- Born: March 6, 1904 New Orleans, Louisiana, U.S.
- Died: July 24, 1974 (aged 70) New York City, New York, U.S.
- Occupations: Author, poet, film critic
- Known for: Screening the Sexes
- Notable work: The Young and Evil
- Partner: Charles Boultenhouse (1945–1974)

= Parker Tyler =

American writer (1904–1974)

Harrison Parker Tyler (March 6, 1904 – July 24, 1974), was an American author, poet, and film critic.

== Career ==
Tyler co-authored The Young and Evil, in 1933 with writer Charles Henri Ford. The work was one of the first openly gay American novels and written in an experimental style, influenced by Gertrude Stein and Djuna Barnes. The book follows young artists occupying the queer fringe of Greenwich Village, and it presents their gender, sexuality, and sexual activity frankly. Stein praised the novel in a blurb she wrote for it: "The Young and Evil creates this generation as This Side of Paradise by Fitzgerald created his generation."

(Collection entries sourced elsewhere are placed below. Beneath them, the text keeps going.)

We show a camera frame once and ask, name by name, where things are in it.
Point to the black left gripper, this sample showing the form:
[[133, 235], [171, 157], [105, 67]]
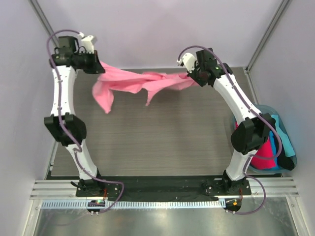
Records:
[[97, 68]]

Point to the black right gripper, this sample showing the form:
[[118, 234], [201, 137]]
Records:
[[197, 77]]

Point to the light pink t shirt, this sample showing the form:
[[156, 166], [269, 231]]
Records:
[[115, 79]]

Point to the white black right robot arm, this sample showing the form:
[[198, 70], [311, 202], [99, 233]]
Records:
[[224, 82]]

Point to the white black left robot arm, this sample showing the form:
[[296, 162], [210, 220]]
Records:
[[73, 54]]

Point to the blue t shirt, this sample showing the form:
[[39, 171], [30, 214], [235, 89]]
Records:
[[273, 149]]

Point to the magenta t shirt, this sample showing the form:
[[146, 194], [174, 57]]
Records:
[[253, 135]]

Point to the teal plastic laundry basket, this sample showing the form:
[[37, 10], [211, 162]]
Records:
[[264, 166]]

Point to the turquoise t shirt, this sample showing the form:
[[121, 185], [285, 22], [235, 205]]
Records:
[[287, 146]]

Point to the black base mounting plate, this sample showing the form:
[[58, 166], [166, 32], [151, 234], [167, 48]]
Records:
[[160, 188]]

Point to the black t shirt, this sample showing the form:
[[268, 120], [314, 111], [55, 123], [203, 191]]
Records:
[[285, 160]]

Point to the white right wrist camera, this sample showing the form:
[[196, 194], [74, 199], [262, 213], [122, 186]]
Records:
[[188, 61]]

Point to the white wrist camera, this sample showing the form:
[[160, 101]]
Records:
[[188, 61], [88, 42]]

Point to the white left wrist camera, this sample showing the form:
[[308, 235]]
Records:
[[88, 42]]

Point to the left aluminium corner post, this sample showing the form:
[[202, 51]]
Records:
[[46, 24]]

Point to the aluminium corner post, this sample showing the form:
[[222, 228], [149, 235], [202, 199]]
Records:
[[284, 4], [46, 24]]

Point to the right aluminium corner post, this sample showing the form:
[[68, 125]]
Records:
[[284, 4]]

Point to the aluminium front frame rail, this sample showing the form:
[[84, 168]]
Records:
[[264, 186]]

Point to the slotted white cable duct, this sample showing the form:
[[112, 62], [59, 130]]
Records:
[[99, 204]]

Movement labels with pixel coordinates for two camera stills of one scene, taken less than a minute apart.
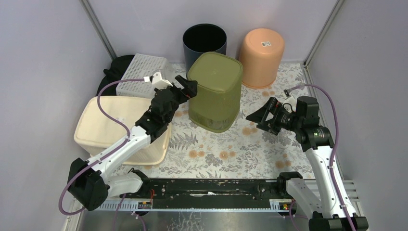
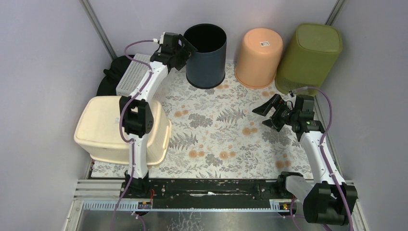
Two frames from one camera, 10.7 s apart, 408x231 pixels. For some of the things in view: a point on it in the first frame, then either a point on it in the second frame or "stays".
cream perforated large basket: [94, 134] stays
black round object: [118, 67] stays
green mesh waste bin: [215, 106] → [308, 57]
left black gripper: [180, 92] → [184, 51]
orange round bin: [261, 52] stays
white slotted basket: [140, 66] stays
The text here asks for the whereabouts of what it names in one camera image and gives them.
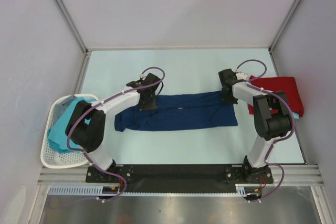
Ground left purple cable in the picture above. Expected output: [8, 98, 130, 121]
[66, 66, 166, 205]

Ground folded light blue t shirt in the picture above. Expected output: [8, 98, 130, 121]
[293, 112, 299, 120]

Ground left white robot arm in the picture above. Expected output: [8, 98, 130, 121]
[65, 73, 163, 182]

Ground aluminium frame rail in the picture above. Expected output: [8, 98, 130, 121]
[37, 164, 324, 186]

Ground folded red t shirt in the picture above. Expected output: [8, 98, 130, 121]
[251, 77, 304, 118]

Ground light blue cable duct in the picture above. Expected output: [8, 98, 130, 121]
[49, 185, 120, 196]

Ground purple cable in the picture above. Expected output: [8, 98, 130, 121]
[66, 66, 166, 205]
[234, 59, 296, 204]

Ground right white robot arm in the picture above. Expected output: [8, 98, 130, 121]
[218, 69, 295, 183]

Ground grey shirt in basket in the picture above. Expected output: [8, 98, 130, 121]
[54, 95, 77, 122]

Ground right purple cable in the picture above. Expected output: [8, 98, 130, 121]
[234, 59, 296, 204]

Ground turquoise t shirt in basket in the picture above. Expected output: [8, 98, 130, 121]
[47, 97, 96, 153]

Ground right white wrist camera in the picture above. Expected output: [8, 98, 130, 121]
[235, 71, 248, 80]

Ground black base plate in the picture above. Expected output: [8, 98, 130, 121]
[86, 164, 274, 194]

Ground white laundry basket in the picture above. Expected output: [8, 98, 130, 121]
[40, 95, 88, 169]

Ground navy blue t shirt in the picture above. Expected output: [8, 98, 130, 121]
[114, 91, 238, 132]

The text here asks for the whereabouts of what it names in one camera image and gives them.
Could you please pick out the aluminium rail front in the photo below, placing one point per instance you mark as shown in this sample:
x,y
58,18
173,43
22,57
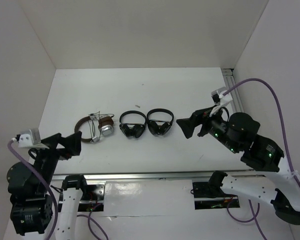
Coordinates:
x,y
156,175

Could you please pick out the aluminium rail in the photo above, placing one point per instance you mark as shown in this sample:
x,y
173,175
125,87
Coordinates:
x,y
229,83
156,175

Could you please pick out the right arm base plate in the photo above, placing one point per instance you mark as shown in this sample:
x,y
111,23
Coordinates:
x,y
205,198

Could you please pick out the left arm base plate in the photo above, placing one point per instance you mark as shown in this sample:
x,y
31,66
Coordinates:
x,y
92,198

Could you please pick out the black headphones right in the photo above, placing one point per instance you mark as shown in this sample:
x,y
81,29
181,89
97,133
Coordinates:
x,y
159,127

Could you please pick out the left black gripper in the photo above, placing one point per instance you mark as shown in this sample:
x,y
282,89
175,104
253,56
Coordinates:
x,y
73,144

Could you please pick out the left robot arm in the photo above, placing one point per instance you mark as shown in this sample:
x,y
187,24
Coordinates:
x,y
34,206

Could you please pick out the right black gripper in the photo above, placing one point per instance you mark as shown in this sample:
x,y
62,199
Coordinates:
x,y
186,124

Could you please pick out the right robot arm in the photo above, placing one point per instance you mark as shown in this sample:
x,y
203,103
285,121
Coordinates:
x,y
239,134

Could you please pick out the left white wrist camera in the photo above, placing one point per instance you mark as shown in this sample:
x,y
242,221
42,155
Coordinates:
x,y
30,139

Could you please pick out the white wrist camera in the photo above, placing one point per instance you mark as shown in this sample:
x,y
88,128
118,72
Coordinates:
x,y
30,139
221,98

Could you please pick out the aluminium rail right side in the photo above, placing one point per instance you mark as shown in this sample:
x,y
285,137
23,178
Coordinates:
x,y
229,83

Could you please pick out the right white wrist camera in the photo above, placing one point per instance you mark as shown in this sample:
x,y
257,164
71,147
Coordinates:
x,y
221,98

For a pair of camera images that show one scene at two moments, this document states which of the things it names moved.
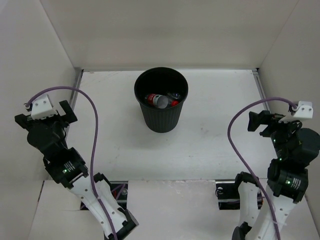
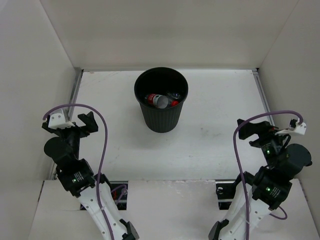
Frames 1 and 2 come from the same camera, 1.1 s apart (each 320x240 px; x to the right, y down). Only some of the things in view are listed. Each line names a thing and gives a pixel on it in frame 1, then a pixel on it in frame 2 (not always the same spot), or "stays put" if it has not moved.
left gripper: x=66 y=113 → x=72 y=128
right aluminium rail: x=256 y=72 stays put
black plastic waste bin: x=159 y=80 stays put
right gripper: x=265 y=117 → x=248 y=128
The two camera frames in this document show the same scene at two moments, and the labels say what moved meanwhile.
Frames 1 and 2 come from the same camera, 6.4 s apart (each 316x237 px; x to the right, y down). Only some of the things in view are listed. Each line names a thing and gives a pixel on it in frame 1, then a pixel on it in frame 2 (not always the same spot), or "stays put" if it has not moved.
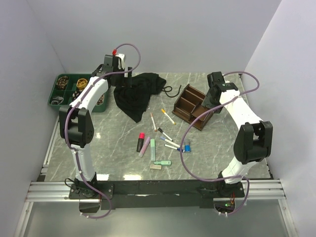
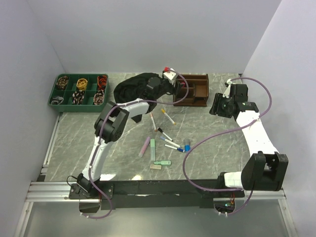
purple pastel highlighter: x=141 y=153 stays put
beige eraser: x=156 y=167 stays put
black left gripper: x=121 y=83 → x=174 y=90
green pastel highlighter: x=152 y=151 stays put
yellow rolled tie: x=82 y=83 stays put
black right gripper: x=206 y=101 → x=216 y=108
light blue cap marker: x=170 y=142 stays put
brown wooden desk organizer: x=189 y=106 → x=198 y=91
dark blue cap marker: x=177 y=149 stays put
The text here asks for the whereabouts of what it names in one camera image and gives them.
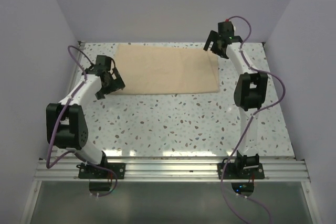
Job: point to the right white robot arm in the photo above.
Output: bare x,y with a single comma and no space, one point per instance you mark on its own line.
249,93

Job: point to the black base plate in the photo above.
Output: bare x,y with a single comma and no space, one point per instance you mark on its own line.
233,173
111,170

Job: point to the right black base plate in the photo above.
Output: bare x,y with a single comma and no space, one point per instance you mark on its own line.
233,173

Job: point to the aluminium rail frame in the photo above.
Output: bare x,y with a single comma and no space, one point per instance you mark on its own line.
171,145

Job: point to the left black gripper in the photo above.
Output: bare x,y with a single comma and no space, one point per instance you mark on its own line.
113,87

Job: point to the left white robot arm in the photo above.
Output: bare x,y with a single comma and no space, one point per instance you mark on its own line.
67,130

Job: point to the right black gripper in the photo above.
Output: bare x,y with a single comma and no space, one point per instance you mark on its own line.
212,38

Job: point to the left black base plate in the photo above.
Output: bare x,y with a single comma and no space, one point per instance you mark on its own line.
111,170

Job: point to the beige cloth wrap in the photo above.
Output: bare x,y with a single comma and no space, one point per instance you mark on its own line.
152,70

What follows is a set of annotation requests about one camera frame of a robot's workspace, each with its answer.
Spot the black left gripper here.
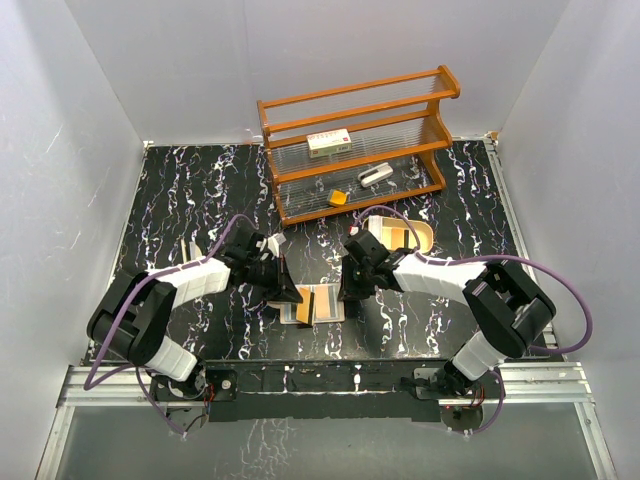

The landmark novel faced censorship immediately. Several American and British publishers rejected the manuscript before Obelisk Press in Paris agreed to publish it. Officials in the U.K. and U.S. prevented shipments of the novel from reaching bookstores, and the book was banned for over 30 years in the U.S.

Tyler often wrote for View, Kenyon Review, Partisan Review, Evergreen Review, and the cineaste magazines Film Culture, and Film Quarterly. Some of his books are collections of his magazine work. He received a Longview Award for Poetry in 1958. He wrote a biography about modernist painter Florine Stettheimer.

Tyler was mentioned several times in the novel Myra Breckinridge (1968) by Gore Vidal, bringing renewed attention to Tyler's film criticism. This led Vidal to claim that "I've done for [Tyler] what Edward Albee did for Virginia Woolf" after The Hollywood Hallucination and Magic and Myth of the Movies were republished in 1970.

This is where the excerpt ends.